For additional information on the ACA, check out Independent Health’s website for our ongoing series of updates, listed by date. In addition, click here for a helpful summary of the key provisions of the proposed American Health Care Act

NYS Emergency Regulation: Risk Adjustment Change
Claim-based risk adjustment mechanisms have been used extensively in the health insurance industry for over two decades. At the federal level, risk adjustment programs have been used for Medicare Advantage, Medicaid, and now in the Commercial ACA markets.

The risk adjustment program was created to help level the playing field among insurers and promote competition based on quality and efficiency.

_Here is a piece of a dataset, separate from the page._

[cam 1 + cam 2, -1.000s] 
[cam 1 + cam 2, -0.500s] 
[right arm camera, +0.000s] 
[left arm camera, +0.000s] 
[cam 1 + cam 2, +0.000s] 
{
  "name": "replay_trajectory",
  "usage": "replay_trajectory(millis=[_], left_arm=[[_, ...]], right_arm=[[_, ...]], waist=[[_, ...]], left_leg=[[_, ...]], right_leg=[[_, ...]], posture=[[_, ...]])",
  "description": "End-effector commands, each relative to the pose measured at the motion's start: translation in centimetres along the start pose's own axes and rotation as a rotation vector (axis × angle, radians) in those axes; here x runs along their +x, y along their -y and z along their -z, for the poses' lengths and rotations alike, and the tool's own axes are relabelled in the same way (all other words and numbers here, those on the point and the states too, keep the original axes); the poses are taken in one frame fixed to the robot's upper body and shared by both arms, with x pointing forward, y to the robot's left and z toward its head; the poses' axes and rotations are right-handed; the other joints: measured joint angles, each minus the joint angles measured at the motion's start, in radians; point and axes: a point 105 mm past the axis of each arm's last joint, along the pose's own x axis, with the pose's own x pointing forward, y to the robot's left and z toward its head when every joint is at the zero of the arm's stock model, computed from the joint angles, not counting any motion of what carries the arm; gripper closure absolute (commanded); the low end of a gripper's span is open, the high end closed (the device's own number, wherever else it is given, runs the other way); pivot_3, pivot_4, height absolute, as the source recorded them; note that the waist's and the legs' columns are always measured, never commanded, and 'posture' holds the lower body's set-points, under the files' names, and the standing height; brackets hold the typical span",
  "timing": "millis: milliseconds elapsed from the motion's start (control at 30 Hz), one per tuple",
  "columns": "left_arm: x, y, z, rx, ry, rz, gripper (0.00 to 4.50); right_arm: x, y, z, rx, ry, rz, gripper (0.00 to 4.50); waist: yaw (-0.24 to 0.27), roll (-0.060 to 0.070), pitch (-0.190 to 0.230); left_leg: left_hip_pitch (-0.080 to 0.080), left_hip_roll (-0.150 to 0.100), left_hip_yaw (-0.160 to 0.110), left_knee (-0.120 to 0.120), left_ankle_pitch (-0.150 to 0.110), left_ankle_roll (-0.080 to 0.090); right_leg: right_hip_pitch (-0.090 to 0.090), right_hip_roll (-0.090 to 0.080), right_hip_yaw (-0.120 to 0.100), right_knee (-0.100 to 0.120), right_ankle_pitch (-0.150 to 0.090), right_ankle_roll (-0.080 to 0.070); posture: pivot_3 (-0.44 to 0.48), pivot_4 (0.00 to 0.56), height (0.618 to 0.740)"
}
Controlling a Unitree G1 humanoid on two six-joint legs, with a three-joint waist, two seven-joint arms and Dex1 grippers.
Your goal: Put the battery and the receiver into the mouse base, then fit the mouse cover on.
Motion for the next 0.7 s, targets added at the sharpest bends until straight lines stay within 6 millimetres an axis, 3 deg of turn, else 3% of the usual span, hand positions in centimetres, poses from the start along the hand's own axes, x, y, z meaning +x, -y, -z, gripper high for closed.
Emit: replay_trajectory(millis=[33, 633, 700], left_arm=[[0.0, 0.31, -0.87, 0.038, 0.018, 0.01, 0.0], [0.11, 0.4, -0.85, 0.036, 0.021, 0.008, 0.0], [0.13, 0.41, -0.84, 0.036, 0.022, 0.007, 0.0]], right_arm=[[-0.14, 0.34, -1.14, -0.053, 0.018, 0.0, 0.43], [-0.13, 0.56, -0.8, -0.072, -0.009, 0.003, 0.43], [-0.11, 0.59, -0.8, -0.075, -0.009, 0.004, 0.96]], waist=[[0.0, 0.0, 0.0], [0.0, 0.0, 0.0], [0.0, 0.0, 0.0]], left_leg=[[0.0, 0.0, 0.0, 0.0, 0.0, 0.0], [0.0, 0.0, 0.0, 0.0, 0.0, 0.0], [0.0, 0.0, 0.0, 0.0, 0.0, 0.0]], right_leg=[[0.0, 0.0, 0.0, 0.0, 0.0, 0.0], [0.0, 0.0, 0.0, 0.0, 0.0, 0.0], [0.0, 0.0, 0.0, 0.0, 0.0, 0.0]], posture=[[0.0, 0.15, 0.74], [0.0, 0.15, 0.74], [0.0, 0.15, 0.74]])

The risk adjustment program allows for the transfer of funds within a state from plans with a healthier and less costly membership to plans with a less healthy or sicker membership in order to subsidize the premium rates so they can cover the claim costs of the high risk members. Plans with costlier membership, including Independent Health, rely on this fund transfer to keep their plan premiums affordable to small groups and individual subscribers.

Earlier this year the New York State Department of Financial Services issued an emergency regulation to modify risk adjustment results in the state’s ACA marketplaces. This regulation reduced the amount plans either pay into or receive from the risk pool by 30 percent. Rather than building a stronger foundation for marketplace stability, this emergency regulation moves us further from the goals of risk adjustment.

While the challenge of rising medical costs continues to impact health insurance rates, the unexpected change in the risk adjustment calculation has exacerbated the situation, which has resulted in plans’ proposed rate requests for 2018 for small groups and individuals.

Despite these challenges, Independent Health will continue to offer the greatest level of coverage and value through our comprehensive provider network, as well as a variety of unique benefits, tools, and programs, including our FitWorks® Rewards online wellness program, our nutrition and gym benefits, and our telemedicine benefit provided through Teladoc®. We also remain steadfast in our commitment to provide our customers with the high-quality service they deserve and help make it easier for them to take charge of their overall health and well-being.